- _YOUR TASK_:
The result should be every line of the listing that contains "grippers".

- _INFORMATION SUPPLIED_:
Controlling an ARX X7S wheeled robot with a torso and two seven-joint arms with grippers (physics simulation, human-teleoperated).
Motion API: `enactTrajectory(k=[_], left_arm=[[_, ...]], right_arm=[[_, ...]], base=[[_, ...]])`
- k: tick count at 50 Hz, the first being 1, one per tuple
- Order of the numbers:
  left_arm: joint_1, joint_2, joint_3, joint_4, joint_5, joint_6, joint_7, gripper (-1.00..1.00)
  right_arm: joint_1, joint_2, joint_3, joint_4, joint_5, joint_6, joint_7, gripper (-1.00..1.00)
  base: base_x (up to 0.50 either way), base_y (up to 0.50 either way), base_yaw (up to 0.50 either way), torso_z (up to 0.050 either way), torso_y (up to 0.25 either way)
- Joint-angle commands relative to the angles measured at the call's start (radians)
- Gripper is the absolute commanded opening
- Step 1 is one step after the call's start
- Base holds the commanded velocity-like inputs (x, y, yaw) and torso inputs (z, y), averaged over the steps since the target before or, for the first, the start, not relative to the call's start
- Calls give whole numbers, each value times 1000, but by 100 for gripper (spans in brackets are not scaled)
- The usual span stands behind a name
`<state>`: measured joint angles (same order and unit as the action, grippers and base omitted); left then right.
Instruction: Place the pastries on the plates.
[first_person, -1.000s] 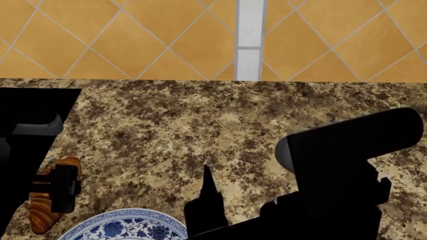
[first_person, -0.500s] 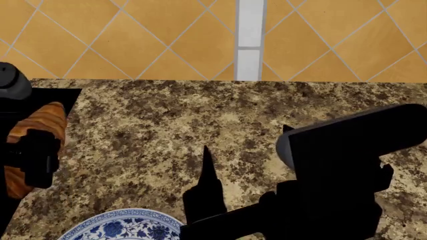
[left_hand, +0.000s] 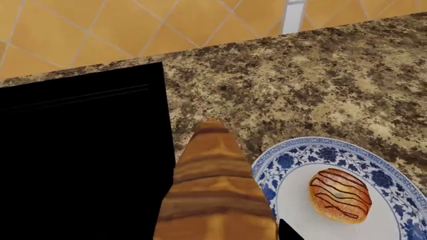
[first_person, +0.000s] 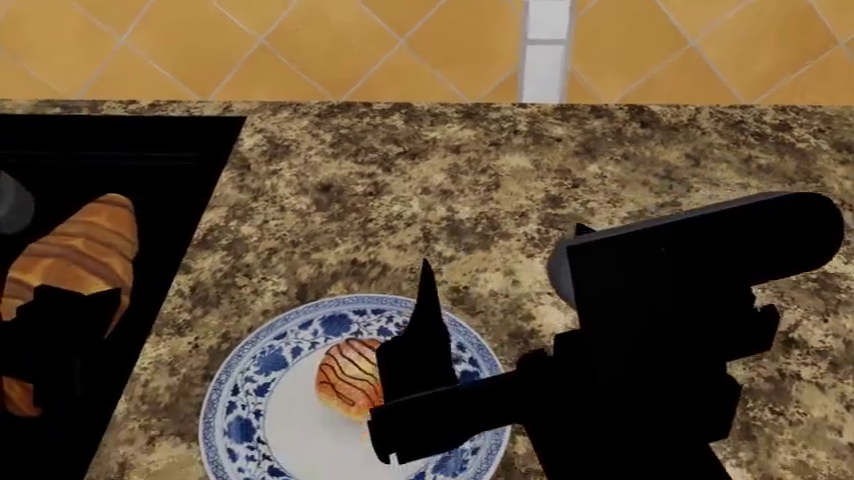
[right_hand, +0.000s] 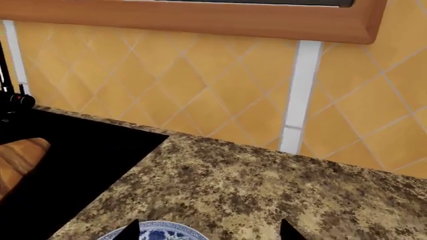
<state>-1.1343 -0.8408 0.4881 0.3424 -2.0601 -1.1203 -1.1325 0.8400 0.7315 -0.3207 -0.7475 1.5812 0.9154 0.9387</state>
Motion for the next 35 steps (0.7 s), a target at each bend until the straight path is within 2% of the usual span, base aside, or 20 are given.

- _RESULT FOR THIS EXERCISE_:
Controlling an ARX X7S wheeled robot with a torso and two seven-joint arms with grippers (physics simulation, human-teleoperated).
`<state>`: measured joint angles (same order and unit as the action, grippers and base omitted); left then right.

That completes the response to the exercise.